At Candlesby Hall three sons of the dead man, a corner of his bloodied scarlet coat still visible, blankets draped across his face, set about the doctor. The last Earl was still in the stables where his body had been taken. The medical man, Dr Miller, had just arrived. He was well past retirement age and had a frail appearance now, like one of his elderly patients. There were only wisps remaining of what had been a fine head of white hair. His teeth were not what they had once been either, leading him to tell his
housekeeper
that he was particularly fond of dishes like soup and scrambled eggs. His eyes were the worst affected by the ravages of time, but a pair of thick glasses left him still capable of reading.
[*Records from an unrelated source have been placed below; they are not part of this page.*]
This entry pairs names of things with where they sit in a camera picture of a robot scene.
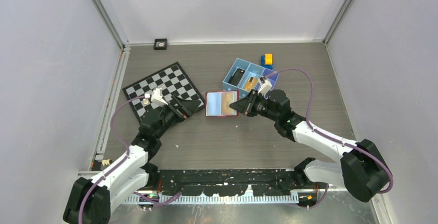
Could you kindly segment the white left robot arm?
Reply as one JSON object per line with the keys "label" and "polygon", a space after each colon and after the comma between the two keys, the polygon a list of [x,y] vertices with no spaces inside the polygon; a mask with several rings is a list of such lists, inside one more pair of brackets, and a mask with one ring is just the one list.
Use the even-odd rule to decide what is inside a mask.
{"label": "white left robot arm", "polygon": [[66,223],[108,223],[112,212],[140,188],[154,189],[160,180],[150,160],[157,154],[164,133],[198,111],[201,100],[171,96],[147,111],[138,134],[123,155],[90,179],[78,178],[63,214]]}

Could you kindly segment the tan patterned card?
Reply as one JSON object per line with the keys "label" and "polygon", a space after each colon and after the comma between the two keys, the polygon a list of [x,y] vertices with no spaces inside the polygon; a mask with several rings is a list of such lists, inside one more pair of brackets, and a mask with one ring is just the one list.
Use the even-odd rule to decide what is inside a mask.
{"label": "tan patterned card", "polygon": [[221,101],[221,115],[222,116],[236,116],[237,111],[230,107],[230,104],[236,101],[234,92],[225,92],[222,94]]}

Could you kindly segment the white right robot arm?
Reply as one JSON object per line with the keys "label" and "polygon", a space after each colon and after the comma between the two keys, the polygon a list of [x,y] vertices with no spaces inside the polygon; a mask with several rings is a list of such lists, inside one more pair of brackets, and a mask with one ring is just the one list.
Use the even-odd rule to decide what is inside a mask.
{"label": "white right robot arm", "polygon": [[327,163],[309,157],[295,166],[295,182],[301,188],[319,182],[336,185],[355,199],[368,202],[376,194],[390,191],[394,184],[389,167],[372,141],[345,139],[318,128],[292,110],[282,90],[272,90],[267,98],[252,90],[229,106],[248,117],[261,115],[272,120],[280,136],[332,159]]}

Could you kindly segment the red leather card holder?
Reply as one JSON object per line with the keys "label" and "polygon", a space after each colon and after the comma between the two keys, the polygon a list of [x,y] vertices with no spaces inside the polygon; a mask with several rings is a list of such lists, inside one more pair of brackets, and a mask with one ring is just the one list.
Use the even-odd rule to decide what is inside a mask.
{"label": "red leather card holder", "polygon": [[206,93],[206,117],[233,117],[239,113],[229,107],[239,100],[239,93],[233,91],[216,91]]}
The three sons crowded round the doctor. Richard, the eldest, had a great shock of red hair like the hair that could
be inspected on the portraits of his ancestors inside the house; Henry, the second son, was extremely tall and thin; Edward was short and tubby. Charles, the fourth son, was believed to be in London and had been summoned home. James, the youngest, was in his rooms, not invited out for this melancholy interview. Richard had refused to allow any of his brothers to take a last glance at their father.

‘I’m the head of the family now, I’ll have you know, and I forbid you to look at him. I absolutely forbid it.’ Richard did not trust Henry or Edward not to let something out in their cups or in the taverns of Spilsby close by.
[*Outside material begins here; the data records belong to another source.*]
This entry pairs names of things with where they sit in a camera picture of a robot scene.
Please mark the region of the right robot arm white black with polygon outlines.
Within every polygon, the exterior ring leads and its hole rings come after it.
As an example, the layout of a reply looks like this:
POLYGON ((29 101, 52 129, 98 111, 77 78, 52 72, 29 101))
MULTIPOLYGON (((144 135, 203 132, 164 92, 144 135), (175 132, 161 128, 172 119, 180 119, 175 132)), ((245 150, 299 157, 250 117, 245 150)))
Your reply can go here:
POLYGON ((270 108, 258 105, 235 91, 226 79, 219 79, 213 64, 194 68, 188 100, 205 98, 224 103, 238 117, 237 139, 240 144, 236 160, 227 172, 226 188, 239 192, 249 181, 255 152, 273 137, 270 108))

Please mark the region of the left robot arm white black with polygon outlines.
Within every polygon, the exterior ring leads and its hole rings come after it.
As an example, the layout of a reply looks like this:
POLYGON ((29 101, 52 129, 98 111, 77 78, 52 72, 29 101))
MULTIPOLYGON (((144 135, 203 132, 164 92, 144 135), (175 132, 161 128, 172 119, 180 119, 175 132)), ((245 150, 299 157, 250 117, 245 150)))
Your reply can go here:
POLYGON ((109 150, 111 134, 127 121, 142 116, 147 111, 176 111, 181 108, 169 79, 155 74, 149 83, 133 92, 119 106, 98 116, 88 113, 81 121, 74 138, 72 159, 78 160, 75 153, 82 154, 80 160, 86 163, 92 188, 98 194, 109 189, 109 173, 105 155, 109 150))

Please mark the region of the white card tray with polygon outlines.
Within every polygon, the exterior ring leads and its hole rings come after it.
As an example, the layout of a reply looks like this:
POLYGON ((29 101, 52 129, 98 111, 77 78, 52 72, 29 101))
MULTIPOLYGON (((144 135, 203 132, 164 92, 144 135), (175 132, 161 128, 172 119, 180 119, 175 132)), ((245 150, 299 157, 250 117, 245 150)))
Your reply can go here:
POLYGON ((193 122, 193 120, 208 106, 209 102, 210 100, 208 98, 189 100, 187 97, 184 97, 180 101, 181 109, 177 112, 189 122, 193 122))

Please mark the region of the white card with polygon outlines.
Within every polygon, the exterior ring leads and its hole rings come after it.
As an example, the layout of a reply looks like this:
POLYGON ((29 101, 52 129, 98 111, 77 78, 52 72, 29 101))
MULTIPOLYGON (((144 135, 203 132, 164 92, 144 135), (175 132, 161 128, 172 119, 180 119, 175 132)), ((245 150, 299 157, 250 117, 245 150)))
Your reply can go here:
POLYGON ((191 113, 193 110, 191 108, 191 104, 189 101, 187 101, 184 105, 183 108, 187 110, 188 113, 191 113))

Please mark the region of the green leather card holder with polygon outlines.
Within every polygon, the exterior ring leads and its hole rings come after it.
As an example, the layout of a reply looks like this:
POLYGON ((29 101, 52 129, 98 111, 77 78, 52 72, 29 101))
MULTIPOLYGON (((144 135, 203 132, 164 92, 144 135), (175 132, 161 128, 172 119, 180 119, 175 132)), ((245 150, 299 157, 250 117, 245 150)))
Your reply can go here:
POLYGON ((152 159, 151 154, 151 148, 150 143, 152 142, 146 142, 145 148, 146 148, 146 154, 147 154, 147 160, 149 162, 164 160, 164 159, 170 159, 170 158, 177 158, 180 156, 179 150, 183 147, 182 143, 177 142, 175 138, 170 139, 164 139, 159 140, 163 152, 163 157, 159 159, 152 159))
‘Now then, Dr Miller,’ he began, ‘I should like to remind you of the amount you owe this family. I’m referring, of course, to things more valuable than money, debts of
obligation
, favours that have to be repaid.’

‘Hear, hear,’ said his brothers, advancing still closer towards the doctor. They might not see eye to eye with Richard about very much, but on questions of family
honour
they hunted like a pack of hounds.

‘I’m not sure what you mean,’ said the doctor, shaking his head sadly. ‘What is it you want me to do?’

‘That’s better,’ said Richard grimly, ‘that’s more like it. I want you to say on the death certificate that my father died of natural causes. It was a heart attack or a stroke that killed him, whichever you think will be the most convincing.’